The Reserve Bank of India on Friday admitted that its projections of the Gross Domestic Product growth rate for 2019-’20 were off the mark, even before the coronavirus outbreak besieged the economy. The central bank made the admission in its April 2020 Monetary Policy Report.

Government figures for the third quarter of 2019-’20, which came in early this year, had showed that GDP growth sank to a 27-quarter low of 4.7%. In its October 2019 Monetary Policy Report, the RBI had projected second quarter growth at 5.3% and third quarter growth at 6.6%.
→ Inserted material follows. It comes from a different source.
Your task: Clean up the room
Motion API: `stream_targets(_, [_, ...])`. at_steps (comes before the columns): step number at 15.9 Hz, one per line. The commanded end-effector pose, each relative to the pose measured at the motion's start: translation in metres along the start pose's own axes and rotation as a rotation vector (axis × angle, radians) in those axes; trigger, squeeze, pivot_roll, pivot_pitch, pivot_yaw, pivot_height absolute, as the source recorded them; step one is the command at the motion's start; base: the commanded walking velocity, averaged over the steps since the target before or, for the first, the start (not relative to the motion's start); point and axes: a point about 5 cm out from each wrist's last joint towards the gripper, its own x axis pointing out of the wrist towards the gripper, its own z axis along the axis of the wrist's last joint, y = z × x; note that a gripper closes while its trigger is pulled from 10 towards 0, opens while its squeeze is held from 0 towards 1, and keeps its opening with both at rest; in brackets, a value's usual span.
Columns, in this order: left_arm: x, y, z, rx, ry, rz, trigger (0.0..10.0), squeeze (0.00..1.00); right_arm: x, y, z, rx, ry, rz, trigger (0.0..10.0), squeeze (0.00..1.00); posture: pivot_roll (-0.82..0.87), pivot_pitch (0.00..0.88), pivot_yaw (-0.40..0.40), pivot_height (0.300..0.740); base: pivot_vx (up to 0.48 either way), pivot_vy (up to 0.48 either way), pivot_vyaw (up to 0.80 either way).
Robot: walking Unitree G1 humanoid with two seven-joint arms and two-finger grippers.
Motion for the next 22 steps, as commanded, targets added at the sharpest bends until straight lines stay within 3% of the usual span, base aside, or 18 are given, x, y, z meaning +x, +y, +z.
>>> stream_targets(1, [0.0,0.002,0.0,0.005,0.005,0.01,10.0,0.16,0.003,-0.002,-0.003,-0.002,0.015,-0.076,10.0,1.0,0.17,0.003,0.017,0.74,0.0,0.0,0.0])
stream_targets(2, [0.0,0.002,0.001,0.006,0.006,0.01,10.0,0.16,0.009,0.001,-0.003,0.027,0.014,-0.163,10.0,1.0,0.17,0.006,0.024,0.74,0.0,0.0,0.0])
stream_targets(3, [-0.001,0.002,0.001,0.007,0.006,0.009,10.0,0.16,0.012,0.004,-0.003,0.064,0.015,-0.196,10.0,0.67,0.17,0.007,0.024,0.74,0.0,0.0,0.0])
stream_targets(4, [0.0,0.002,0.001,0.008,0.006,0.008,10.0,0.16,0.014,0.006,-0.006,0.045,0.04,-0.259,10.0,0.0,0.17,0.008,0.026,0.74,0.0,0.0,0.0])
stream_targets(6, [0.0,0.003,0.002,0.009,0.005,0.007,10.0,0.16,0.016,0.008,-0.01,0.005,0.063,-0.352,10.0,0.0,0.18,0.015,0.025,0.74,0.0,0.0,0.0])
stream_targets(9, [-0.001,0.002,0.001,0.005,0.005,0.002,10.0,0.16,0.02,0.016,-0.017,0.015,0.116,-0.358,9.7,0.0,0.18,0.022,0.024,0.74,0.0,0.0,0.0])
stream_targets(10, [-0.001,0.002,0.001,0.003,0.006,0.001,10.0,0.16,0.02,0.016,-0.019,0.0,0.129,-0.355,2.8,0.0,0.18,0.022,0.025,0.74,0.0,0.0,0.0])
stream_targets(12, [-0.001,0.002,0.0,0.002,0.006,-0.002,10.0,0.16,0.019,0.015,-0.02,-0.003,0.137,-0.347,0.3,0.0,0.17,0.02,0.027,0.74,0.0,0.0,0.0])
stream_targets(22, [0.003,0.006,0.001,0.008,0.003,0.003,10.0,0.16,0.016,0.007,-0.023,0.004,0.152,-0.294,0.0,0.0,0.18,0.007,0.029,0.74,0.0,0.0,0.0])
“Actual outcomes in terms of the NSO’s [National Statistical Office’s] second advance estimates undershot these projections by 20 and 190 basis points in Q2 and Q3 respectively,” the central bank said in its April report. The RBI said the lower growth rates compared to the forecast were the result of contraction in gross fixed capital formation in both quarters.

The bank added that there was also a decline in private final consumption expenditure in the second quarter due to weak rural demand, deceleration in rural wages and downturn in labour-intensive exports.

The central bank also said that in urban areas, sales of passenger vehicles continued to contract in February this year, which falls under the fourth quarter of 2019-’20. Domestic air passenger traffic slowed in January, and the consumer durables sector also declined. Subsequently, the outbreak of the Covid-19 pandemic, which India grossly felt in March, caused urban consumption to continue its decline.

“The Covid-19 outbreak and the subsequent lockdown are expected to bring down the aggregate demand drastically, both in rural and urban areas,” the RBI said. “The government has announced a slew of measures to offset the adverse impact on rural demand. However, rural demand is expected to go down further at least in the near future.”

By Friday morning, India had reported 6,412 cases of the disease, including 199 deaths, according to the Ministry of Health and External Affairs.

The Centre imposed a 21-day nationwide lockdown from March 25 to prevent the spread of the virus. On March 26, the government announced a relief package of Rs 1.7 lakh crore to help the poor tide over the impact of the lockdown. The benefits – through cash and food – were targeted at farmers, migrant workers, the poor, women and the disabled, among others. The lockdown period may however be extended.

Earlier this month, United States-based multinational investment bank Goldman Sachs cut India’s growth forecast for 2020-’21 from 5.8% to 1.6% due to the pandemic. The RBI had in early February set the growth projection at 6%.